What Was the Outcome?

The court dismissed the plaintiff’s claim. It held that the second defendant held the shares on a resulting trust for, and only for, the first defendant. In practical terms, this meant that the plaintiff was not entitled to one-third of the shares under the 2015 Trust Deed, and he was not entitled to any beneficial interest in the shares.
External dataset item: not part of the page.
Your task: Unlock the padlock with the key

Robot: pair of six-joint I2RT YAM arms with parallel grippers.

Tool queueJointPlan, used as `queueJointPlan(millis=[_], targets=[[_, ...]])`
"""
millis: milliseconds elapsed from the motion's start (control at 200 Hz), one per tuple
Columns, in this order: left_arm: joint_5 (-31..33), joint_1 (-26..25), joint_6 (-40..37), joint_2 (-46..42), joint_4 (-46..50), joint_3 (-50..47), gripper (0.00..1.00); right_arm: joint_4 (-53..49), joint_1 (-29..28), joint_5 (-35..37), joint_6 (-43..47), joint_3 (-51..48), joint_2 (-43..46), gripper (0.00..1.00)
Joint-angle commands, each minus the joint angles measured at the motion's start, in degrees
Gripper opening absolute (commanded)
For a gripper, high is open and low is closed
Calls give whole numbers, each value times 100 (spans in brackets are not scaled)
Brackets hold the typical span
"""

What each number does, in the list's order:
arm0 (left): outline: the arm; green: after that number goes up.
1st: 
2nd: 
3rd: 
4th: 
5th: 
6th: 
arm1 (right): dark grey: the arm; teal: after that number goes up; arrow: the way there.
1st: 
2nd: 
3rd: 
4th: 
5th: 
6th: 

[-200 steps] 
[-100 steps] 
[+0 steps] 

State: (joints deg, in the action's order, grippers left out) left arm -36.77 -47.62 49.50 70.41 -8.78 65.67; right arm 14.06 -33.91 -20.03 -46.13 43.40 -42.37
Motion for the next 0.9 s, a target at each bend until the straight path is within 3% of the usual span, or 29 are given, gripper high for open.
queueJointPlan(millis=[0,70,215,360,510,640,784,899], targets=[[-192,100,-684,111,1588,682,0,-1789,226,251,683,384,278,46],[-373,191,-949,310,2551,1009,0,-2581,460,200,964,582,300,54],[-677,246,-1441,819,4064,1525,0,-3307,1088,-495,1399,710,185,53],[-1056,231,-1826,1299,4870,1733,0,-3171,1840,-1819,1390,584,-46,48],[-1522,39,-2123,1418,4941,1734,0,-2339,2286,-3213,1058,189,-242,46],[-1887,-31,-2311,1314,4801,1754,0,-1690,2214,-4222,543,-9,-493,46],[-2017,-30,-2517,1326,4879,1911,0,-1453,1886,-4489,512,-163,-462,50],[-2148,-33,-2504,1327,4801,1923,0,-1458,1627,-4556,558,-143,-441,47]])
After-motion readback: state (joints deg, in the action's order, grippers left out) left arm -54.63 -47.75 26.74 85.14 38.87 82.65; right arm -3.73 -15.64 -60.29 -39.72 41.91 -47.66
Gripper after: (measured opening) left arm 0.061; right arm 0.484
The judgment therefore confirmed the first defendant’s beneficial ownership of the shares in the third defendant. The second and third defendants, having indicated they would abide by the court’s order, were not the focus of the substantive dispute, and the outcome primarily resolved the beneficial entitlement between the plaintiff and the first defendant.

Why Does This Case Matter?

This decision is significant for lawyers and law students because it illustrates how Singapore courts approach conflicts between formal trust documentation and the equitable analysis of beneficial ownership where shares are held by nominee shareholders. Even where a written declaration of trust exists, the court may still examine the surrounding evidence—particularly who provided the consideration and what the objective intentions were—to determine whether a presumed resulting trust arises and whether it is rebutted.

The case also provides a useful framework for trust analysis in the corporate context. The court’s emphasis on “direct consideration”, “true economic substance”, and the objective intentions of the parties is a reminder that equitable presumptions are not defeated by corporate records alone. For practitioners, the decision underscores the importance of documenting funding arrangements and intentions clearly, especially where nominee structures are used to satisfy statutory requirements.

Finally, the judgment’s treatment of “additional shares” and the consideration paid for them demonstrates that beneficial ownership analysis may extend beyond the initial subscription. Where further shares are issued and funded by the same party, the resulting trust reasoning can apply to the entire shareholding. The court’s consideration of estoppel also signals that equitable doctrines may further restrict a claimant’s ability to assert beneficial interests inconsistent with earlier conduct.

Legislation Referenced

  • Civil Law Act (1909) (as referenced in the judgment)
  • Companies Act (1967) (including s 145 and s 196A, as referenced in the judgment)

Cases Cited

  • [2021] SGCA 69
  • [2023] SGHC 6

Source Documents

This article analyses [2023] SGHC 6 for legal research and educational purposes. It does not constitute legal advice. Readers should consult the full judgment for the Court's complete reasoning.